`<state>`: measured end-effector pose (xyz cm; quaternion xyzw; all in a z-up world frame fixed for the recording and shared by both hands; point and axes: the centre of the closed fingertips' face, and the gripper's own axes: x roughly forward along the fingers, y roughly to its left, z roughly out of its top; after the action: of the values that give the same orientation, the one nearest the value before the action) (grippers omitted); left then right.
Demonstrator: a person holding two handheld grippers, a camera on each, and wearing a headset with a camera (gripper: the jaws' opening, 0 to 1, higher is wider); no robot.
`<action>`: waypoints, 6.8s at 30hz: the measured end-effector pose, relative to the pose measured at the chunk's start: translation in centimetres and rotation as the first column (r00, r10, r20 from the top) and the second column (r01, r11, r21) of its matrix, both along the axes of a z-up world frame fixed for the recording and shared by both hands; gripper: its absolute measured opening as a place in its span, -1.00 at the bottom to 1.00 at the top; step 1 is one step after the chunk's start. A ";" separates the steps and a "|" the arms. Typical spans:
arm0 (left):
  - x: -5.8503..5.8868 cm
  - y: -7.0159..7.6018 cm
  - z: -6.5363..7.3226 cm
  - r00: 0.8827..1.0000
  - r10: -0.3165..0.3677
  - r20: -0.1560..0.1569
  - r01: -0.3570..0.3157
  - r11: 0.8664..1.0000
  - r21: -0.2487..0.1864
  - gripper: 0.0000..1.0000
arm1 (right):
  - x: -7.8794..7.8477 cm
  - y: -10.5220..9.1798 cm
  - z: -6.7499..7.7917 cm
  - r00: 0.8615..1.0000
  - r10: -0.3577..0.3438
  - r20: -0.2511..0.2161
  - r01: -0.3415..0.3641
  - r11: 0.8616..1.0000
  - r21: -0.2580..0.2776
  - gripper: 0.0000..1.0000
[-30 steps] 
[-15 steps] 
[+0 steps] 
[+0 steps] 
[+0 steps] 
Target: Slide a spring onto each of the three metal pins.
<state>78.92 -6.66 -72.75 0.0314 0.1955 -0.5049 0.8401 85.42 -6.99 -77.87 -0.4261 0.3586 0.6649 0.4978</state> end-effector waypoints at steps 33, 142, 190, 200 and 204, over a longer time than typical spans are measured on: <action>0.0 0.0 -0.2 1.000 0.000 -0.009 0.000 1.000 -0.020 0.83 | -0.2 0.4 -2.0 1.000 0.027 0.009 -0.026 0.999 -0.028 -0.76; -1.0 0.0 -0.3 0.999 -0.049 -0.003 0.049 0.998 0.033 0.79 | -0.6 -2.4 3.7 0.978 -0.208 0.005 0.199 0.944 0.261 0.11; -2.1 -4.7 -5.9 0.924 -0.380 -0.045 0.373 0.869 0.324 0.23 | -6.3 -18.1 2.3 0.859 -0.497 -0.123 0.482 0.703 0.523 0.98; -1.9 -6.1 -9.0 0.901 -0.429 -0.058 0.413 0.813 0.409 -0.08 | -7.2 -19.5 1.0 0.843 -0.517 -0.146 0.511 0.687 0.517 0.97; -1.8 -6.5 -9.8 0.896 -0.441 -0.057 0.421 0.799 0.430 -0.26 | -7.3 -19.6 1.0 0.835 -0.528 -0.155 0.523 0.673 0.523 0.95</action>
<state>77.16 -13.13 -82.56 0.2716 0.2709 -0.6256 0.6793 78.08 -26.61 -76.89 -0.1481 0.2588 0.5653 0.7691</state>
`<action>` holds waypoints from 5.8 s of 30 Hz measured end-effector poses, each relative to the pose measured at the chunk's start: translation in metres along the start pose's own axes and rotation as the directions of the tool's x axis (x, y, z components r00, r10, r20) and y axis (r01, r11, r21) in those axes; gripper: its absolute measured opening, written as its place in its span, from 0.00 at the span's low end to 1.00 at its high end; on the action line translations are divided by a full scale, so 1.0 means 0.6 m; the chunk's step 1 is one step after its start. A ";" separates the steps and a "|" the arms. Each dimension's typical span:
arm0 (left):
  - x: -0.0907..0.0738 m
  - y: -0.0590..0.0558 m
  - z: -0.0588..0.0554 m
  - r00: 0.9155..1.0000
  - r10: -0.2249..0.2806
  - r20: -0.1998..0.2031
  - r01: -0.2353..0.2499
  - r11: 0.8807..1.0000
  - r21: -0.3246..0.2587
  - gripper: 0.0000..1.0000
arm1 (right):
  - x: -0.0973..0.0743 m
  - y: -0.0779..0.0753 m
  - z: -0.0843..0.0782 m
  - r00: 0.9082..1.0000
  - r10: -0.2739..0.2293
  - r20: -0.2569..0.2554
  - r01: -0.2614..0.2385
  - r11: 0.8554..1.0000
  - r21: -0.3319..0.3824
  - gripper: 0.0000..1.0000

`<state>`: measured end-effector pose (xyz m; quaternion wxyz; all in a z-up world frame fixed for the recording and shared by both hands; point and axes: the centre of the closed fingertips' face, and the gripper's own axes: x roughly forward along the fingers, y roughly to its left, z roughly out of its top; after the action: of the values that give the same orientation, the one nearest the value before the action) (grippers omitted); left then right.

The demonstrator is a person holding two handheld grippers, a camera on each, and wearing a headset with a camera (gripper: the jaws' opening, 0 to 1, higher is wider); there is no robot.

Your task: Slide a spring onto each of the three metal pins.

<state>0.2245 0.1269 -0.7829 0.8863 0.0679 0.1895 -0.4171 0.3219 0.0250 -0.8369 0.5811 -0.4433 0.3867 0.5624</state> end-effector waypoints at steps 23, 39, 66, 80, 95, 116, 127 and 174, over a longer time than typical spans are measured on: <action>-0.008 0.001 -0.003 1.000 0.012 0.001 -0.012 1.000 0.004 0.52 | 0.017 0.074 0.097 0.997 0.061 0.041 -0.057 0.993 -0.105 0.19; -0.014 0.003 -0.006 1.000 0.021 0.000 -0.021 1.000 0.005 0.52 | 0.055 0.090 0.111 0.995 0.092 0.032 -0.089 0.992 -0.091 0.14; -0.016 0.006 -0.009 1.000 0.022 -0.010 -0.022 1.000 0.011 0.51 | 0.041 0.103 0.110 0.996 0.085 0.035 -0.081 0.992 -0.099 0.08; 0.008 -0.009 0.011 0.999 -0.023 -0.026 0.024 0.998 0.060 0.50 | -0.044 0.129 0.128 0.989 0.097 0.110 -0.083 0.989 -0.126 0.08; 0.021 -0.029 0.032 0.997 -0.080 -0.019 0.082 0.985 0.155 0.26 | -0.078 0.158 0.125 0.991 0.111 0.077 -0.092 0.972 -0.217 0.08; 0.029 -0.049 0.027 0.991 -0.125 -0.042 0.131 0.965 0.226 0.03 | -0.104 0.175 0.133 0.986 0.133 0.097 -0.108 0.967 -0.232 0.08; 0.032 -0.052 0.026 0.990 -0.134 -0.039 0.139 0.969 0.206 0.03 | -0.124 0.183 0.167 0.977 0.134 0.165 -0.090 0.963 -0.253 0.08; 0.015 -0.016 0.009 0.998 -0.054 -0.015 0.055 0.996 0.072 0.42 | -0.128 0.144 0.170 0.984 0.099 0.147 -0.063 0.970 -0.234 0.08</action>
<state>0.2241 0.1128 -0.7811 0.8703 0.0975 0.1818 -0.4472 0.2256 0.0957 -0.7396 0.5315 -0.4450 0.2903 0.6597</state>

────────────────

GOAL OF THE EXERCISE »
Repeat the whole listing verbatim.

RESPONSE TO THIS EXERCISE »
`<state>`: measured end-effector pose (xyz cm; quaternion xyzw; all in a z-up world frame fixed for the recording and shared by both hands; point and axes: the centre of the closed fingertips' face, and the gripper's own axes: x roughly forward along the fingers, y roughly to its left, z roughly out of its top; after the action: of the values that give the same orientation, the one nearest the value before the action) (grippers omitted); left then right.
Demonstrator: a person holding two handheld grippers, a camera on each, and wearing a headset with a camera (gripper: the jaws' opening, 0 to 1, higher is wider); no robot.
`<action>`: waypoints, 6.8s at 30hz: the measured end-effector pose, relative to the pose measured at the chunk's start: translation in centimetres and rotation as the first column (r00, r10, r20 from the top) and the second column (r01, r11, r21) of its matrix, both along the axes of a z-up world frame fixed for the recording and shared by both hands; gripper: its absolute measured opening as a place in its span, -1.00 at the bottom to 1.00 at the top; step 1 is one step after the chunk's start. A ";" separates the steps and a "|" the arms. Typical spans:
arm0 (left):
  - x: -5.8503..5.8868 cm
  - y: -7.0159..7.6018 cm
  - z: -6.5363..7.3226 cm
  - r00: 0.8827..1.0000
  - r10: -0.3165..0.3677
  - r20: -0.1560..0.1569
  - r01: -0.3570..0.3157
  - r11: 0.8664..1.0000
  - r21: -0.2487..0.1864
  - gripper: 0.0000..1.0000
arm1 (right):
  - x: -7.8794..7.8477 cm
  - y: -10.5220..9.1798 cm
  - z: -6.7499..7.7917 cm
  - r00: 0.8615..1.0000
  - r10: -0.3577..0.3438
  - r20: -0.2511..0.2161
  - r01: -0.3415..0.3641
  - r11: 0.8616..1.0000
  - r21: -0.2580..0.2776
  - gripper: 0.0000..1.0000
[-30 steps] 
[-15 steps] 
[+0 steps] 
[+0 steps] 
[+0 steps] 
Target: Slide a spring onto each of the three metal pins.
<state>78.92 -6.66 -72.75 0.0314 0.1955 -0.5049 0.8401 85.42 -6.99 -77.87 -0.4261 0.3586 0.6649 0.4978</state> end-effector waypoints at steps 33, 142, 190, 200 and 204, over a longer time than typical spans are measured on: <action>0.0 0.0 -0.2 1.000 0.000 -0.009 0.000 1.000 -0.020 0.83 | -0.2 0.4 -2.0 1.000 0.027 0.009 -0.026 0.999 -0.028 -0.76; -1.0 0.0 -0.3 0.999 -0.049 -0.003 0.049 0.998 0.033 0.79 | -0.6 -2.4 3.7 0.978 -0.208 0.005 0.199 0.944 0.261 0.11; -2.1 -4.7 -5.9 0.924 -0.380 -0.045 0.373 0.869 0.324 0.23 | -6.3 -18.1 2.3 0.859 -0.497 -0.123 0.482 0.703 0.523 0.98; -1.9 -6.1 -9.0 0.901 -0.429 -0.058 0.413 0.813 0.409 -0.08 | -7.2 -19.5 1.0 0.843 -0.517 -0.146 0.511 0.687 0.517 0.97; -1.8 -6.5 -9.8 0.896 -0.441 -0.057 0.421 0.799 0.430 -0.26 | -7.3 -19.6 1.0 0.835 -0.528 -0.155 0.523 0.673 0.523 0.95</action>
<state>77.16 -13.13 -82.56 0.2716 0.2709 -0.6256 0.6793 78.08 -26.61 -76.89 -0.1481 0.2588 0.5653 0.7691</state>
`<action>` holds waypoints from 5.8 s of 30 Hz measured end-effector poses, each relative to the pose measured at the chunk's start: translation in metres along the start pose's own axes and rotation as the directions of the tool's x axis (x, y, z components r00, r10, r20) and y axis (r01, r11, r21) in those axes; gripper: its absolute measured opening, written as its place in its span, from 0.00 at the span's low end to 1.00 at its high end; on the action line translations are divided by a full scale, so 1.0 means 0.6 m; the chunk's step 1 is one step after its start. A ";" separates the steps and a "|" the arms. Each dimension's typical span:
arm0 (left):
  - x: -0.0907..0.0738 m
  - y: -0.0590..0.0558 m
  - z: -0.0588..0.0554 m
  - r00: 0.9155..1.0000
  - r10: -0.2249..0.2806
  - r20: -0.1998..0.2031
  - r01: -0.2353..0.2499
  - r11: 0.8807..1.0000
  - r21: -0.3246..0.2587
  - gripper: 0.0000..1.0000
arm1 (right):
  - x: -0.0973..0.0743 m
  - y: -0.0779..0.0753 m
  - z: -0.0843..0.0782 m
  - r00: 0.9082..1.0000
  - r10: -0.2739..0.2293
  - r20: -0.2569..0.2554
  - r01: -0.2614..0.2385
  - r11: 0.8554..1.0000
  - r21: -0.3319..0.3824
  - gripper: 0.0000..1.0000

`<state>`: measured end-effector pose (xyz m; quaternion wxyz; all in a z-up world frame fixed for the recording and shared by both hands; point and axes: the centre of the closed fingertips' face, and the gripper's own axes: x roughly forward along the fingers, y roughly to its left, z roughly out of its top; after the action: of the values that give the same orientation, the one nearest the value before the action) (grippers omitted); left then right.

The demonstrator is a person holding two handheld grippers, a camera on each, and wearing a headset with a camera (gripper: the jaws' opening, 0 to 1, higher is wider); there is no robot.

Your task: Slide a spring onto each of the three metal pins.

<state>0.2245 0.1269 -0.7829 0.8863 0.0679 0.1895 -0.4171 0.3219 0.0250 -0.8369 0.5811 -0.4433 0.3867 0.5624</state> end-effector waypoints at steps 23, 39, 66, 80, 95, 116, 127 and 174, over a longer time than typical spans are measured on: <action>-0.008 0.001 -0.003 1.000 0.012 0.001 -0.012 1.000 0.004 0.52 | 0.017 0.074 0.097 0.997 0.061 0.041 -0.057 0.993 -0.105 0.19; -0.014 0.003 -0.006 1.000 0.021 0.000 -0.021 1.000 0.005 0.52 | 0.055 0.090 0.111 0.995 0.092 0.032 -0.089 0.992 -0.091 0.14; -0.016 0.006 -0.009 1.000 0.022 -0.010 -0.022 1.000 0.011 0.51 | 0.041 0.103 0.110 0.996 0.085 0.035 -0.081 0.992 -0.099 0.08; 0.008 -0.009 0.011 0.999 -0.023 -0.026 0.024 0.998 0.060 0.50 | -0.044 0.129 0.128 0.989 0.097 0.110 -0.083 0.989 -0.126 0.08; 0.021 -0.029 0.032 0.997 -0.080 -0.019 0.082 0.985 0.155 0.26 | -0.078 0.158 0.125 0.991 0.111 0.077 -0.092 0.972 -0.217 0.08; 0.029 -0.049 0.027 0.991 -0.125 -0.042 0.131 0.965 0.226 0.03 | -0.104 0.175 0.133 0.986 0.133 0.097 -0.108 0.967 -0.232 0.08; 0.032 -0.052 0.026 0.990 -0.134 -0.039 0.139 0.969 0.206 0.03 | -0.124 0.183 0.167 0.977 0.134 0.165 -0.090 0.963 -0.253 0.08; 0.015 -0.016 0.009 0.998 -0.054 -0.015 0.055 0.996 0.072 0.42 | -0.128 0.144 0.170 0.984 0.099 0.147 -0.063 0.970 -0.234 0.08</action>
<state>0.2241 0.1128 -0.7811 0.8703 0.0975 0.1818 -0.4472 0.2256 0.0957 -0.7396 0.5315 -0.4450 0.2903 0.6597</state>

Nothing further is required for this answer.